Do you have some specific use case or concrete example in mind about what this could be used for in practice ?
This is all that we had in mind at the moment. How I personally see it as is "identity by default". I am exploring a few other identity frameworks but Spiffe/Spire's solution for password-less "secret zero" and short lived certificates is very compelling. @mikebrow Did you have any other uses cases in mind?
the NRI plugin you describe here is (in a way a part of) the Agent Orchestrator
No no. How I understand about an NRI plugin is (and please correct me if I am wrong), is that it is a process that runs on every node. An NRI plugin can subscribe to events of all containers on its node. So how I imagine this NRI Identity plugin to work is that it is basically a proxy that is fetching identity documents for each and every container on its node. So its not at all part of the Agent Orchestrator. Meaning this NRI Identity Plugin will fetch the identity document for Agent Orchestrator and mount it, it will also fetch the identity document for each AI Agent and mount it. Using an identity plugin to mount identity certificates to AI Agent is the most attractive use case right now (because of how agents work).
As I understand it, Spiffe/Spire does not have its own in-built authorization/policy engine yet. Identity answers "who is calling" but authorization/policy answers "what can the caller do". There is some work in that area so in the future either this identity plugin or perhaps a separate policy plugin will also fetch policy/authorization details. Reference Issue: https://github.com/spiffe/spire/issues/1975
the identity artifacts are expected by those agents to be in place (IOW they know how to use them), for gaining access to those tools
This plugin would not just be for AI or agents. This plugin could also be used to with Kafka or other message brokers. It could be used on containers of applications reading or writing to message queues. This plugin should be possible to use with anything that can be containerised and needs identity for talking.
the workloads this plugin would be handling are the agents themselves, trying to access some 3rd party tools
Any and all workloads. Agents are the first thought these days because of how they can call APIs of multiple products in a single user request/chat. Another area to use this plugin would be CICD applications/containers. It should be possible for all of Netflix's famous mircoservices to use this plugin to fetch their identity documents.
As a rule of thumb, you should not attempt to take any time-consuming action synchronously when you are processing an NRI CreateContainer event (so IOW you are in the process of making final adjustments to a container being soon created).
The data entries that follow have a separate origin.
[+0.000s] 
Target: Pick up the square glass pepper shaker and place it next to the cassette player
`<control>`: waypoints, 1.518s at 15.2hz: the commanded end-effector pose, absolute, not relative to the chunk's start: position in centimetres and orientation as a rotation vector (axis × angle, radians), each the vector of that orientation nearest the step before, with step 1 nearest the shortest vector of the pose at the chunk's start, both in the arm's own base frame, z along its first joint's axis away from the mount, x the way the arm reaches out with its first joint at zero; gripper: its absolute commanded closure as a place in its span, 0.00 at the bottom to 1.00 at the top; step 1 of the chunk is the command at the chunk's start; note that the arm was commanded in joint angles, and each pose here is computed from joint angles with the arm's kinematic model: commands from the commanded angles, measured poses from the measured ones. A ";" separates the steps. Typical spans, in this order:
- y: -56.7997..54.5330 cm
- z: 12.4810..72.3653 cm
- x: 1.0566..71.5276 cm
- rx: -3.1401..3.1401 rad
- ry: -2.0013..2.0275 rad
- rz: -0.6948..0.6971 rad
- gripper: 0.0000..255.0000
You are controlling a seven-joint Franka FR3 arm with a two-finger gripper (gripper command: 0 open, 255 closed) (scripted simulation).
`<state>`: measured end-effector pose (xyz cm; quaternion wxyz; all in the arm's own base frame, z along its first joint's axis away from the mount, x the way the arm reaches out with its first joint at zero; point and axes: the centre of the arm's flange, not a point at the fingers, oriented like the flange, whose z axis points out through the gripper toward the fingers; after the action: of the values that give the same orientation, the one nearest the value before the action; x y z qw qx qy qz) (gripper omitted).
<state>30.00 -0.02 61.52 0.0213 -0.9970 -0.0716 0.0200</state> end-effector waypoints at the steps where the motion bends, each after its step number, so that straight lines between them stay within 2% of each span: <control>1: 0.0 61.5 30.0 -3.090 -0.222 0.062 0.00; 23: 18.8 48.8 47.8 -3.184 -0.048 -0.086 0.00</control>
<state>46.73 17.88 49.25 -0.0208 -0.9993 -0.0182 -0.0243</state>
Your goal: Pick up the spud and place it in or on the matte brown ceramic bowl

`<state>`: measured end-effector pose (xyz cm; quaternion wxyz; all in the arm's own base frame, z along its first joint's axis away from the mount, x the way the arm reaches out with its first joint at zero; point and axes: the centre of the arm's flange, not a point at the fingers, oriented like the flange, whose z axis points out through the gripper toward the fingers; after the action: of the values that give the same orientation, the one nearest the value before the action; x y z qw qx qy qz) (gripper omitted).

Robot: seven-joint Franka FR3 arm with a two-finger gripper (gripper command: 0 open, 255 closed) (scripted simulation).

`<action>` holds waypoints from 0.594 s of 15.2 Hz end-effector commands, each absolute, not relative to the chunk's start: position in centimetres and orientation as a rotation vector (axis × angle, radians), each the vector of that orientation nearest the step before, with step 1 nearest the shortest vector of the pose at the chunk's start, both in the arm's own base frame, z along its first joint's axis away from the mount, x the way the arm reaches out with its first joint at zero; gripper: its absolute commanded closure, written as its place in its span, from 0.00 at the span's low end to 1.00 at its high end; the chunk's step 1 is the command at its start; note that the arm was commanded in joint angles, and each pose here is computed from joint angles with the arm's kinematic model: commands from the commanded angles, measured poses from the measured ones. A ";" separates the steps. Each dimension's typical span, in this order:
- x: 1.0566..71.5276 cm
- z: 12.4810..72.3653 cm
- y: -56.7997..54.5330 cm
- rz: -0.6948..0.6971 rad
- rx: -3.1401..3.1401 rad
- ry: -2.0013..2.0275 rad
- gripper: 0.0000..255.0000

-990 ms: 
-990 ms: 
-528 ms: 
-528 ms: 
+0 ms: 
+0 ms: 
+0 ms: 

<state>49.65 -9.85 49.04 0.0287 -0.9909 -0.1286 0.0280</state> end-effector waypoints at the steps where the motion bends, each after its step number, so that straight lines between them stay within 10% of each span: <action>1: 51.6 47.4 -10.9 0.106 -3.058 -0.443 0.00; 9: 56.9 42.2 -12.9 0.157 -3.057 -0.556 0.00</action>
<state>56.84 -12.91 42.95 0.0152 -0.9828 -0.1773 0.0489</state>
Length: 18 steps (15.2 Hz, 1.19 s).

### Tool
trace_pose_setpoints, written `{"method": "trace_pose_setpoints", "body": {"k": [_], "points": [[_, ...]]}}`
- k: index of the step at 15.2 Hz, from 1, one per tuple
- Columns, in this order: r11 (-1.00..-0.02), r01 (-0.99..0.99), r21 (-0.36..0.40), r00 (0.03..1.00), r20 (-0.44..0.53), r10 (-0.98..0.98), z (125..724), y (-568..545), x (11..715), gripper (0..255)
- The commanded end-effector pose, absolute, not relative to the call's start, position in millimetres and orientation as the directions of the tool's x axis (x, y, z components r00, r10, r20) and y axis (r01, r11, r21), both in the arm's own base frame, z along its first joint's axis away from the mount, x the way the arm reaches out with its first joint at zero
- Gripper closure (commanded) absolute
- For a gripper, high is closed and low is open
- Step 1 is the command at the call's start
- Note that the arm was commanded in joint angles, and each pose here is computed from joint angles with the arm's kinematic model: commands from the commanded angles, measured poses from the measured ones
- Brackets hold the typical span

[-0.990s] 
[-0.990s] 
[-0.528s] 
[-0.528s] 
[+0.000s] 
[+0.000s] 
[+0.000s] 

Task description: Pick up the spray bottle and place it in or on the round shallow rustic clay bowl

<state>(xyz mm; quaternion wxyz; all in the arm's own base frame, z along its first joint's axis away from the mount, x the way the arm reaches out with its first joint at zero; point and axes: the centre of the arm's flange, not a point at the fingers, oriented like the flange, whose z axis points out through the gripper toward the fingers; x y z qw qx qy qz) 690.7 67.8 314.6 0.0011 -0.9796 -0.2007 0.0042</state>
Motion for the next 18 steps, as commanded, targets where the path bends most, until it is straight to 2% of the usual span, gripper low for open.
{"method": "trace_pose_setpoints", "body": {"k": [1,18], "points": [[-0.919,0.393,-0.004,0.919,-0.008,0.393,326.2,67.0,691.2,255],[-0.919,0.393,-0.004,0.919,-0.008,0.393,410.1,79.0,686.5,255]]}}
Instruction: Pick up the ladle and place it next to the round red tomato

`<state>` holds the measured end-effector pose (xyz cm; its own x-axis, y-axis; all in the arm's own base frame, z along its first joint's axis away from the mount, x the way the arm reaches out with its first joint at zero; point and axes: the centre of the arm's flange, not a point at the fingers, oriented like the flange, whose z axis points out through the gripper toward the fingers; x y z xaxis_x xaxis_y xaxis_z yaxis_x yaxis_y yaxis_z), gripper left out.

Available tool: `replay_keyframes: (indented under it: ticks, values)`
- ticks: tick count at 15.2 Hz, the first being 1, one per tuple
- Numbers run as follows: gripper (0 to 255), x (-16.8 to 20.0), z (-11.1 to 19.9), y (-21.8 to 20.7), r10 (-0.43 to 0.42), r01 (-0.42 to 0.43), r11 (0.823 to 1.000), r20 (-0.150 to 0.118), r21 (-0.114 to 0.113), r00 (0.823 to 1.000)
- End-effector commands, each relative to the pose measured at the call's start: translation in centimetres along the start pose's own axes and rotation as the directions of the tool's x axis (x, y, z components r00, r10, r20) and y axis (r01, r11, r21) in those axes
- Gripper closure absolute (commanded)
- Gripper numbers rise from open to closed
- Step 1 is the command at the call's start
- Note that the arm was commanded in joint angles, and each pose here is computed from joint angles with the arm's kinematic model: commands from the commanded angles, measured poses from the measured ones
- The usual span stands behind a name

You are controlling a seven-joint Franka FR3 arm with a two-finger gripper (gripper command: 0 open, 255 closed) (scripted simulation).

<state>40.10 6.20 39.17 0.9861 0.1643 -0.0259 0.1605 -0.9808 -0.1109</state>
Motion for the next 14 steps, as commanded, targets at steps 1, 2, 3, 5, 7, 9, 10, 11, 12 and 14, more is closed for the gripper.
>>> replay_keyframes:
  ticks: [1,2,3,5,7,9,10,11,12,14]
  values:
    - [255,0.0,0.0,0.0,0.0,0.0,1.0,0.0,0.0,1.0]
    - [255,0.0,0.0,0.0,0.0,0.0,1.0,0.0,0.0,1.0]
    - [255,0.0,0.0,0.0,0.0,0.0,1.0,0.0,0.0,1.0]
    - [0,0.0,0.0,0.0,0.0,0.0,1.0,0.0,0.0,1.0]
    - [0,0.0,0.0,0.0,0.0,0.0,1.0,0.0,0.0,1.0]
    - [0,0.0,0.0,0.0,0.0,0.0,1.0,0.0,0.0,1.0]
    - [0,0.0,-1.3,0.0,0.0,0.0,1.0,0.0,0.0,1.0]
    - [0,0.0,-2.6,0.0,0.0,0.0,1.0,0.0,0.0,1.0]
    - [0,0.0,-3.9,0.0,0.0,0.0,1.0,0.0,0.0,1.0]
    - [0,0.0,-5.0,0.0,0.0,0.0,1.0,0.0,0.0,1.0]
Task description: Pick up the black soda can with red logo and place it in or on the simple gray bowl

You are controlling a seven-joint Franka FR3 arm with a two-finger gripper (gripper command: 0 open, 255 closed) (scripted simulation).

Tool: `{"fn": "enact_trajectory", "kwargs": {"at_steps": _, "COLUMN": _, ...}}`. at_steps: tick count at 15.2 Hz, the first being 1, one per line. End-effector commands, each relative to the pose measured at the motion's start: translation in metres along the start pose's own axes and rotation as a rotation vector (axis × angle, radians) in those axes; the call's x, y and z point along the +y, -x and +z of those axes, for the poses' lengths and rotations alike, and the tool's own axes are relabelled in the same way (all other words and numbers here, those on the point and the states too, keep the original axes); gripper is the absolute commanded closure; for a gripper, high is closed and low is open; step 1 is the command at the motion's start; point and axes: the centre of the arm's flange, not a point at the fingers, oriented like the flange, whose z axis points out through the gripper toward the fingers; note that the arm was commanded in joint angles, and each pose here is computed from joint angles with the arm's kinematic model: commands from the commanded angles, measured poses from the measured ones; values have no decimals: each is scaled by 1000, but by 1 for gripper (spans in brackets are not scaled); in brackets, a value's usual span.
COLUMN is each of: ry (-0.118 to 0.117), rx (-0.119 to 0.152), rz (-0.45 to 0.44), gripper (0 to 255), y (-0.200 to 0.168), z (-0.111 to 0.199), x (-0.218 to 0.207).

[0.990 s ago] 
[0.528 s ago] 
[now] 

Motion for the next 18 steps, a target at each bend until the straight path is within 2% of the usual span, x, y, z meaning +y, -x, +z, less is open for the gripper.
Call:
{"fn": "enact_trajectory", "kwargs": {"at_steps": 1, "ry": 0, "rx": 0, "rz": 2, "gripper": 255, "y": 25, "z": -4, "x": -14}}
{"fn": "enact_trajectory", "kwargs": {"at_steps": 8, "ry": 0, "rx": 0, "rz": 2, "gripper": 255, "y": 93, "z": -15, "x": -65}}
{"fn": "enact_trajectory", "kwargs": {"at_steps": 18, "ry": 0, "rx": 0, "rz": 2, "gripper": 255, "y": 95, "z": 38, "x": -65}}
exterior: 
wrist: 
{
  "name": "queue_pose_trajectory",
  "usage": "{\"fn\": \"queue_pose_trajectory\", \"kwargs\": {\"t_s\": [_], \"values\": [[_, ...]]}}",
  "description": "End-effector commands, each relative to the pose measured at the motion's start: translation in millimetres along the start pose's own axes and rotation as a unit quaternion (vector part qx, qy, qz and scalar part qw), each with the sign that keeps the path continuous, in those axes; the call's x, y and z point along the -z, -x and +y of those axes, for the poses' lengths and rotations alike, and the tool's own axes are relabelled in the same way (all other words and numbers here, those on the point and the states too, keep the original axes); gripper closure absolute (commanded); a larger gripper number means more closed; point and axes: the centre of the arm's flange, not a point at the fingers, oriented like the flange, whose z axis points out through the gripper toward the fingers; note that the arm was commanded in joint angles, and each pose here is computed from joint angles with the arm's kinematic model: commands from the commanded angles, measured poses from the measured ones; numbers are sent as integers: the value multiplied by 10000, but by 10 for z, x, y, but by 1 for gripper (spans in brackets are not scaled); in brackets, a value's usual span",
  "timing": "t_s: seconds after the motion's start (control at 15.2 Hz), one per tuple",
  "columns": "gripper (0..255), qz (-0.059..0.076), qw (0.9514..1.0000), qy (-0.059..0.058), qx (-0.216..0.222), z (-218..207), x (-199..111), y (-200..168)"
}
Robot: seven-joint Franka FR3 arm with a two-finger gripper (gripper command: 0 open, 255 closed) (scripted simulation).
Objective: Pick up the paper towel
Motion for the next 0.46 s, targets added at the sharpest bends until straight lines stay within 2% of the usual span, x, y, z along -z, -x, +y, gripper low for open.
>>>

Thanks, noted! Really good point!
will need this to work with VM isolated containers
Thanks, another good point!
the NRI plugin you describe here is (in a way a part of) the Agent Orchestrator
More specifically it's a proposal to make the magic happen via NRI plugin vs running an init container.
See device injector's mount annotations for an example...
doc: https://github.com/containerd/nri/tree/main/plugins/device-injector#mount-annotations
sample pod spec annotation for adding a mount to a container: https://github.com/containerd/nri/blob/main/plugins/device-injector/sample-device-inject.yaml#L24-L30
code: https://github.com/containerd/nri/blob/main/plugins/device-injector/device-injector.go#L206-L230
FYI, another approach I've seen is to use a CSI driver to deliver SPIFFE SVIDs to pods:
https://github.com/cert-manager/csi-driver-spiffe
Just out of curiosity, are there specific properties that make the NRI approach preferable here? (I'm not super familiar with VM-isolated containers and whether they would work with CSI volumes.)
timing problems, principles of least privilege, and resource overhead all point to the container runtime itself is best suited to these particular tasks.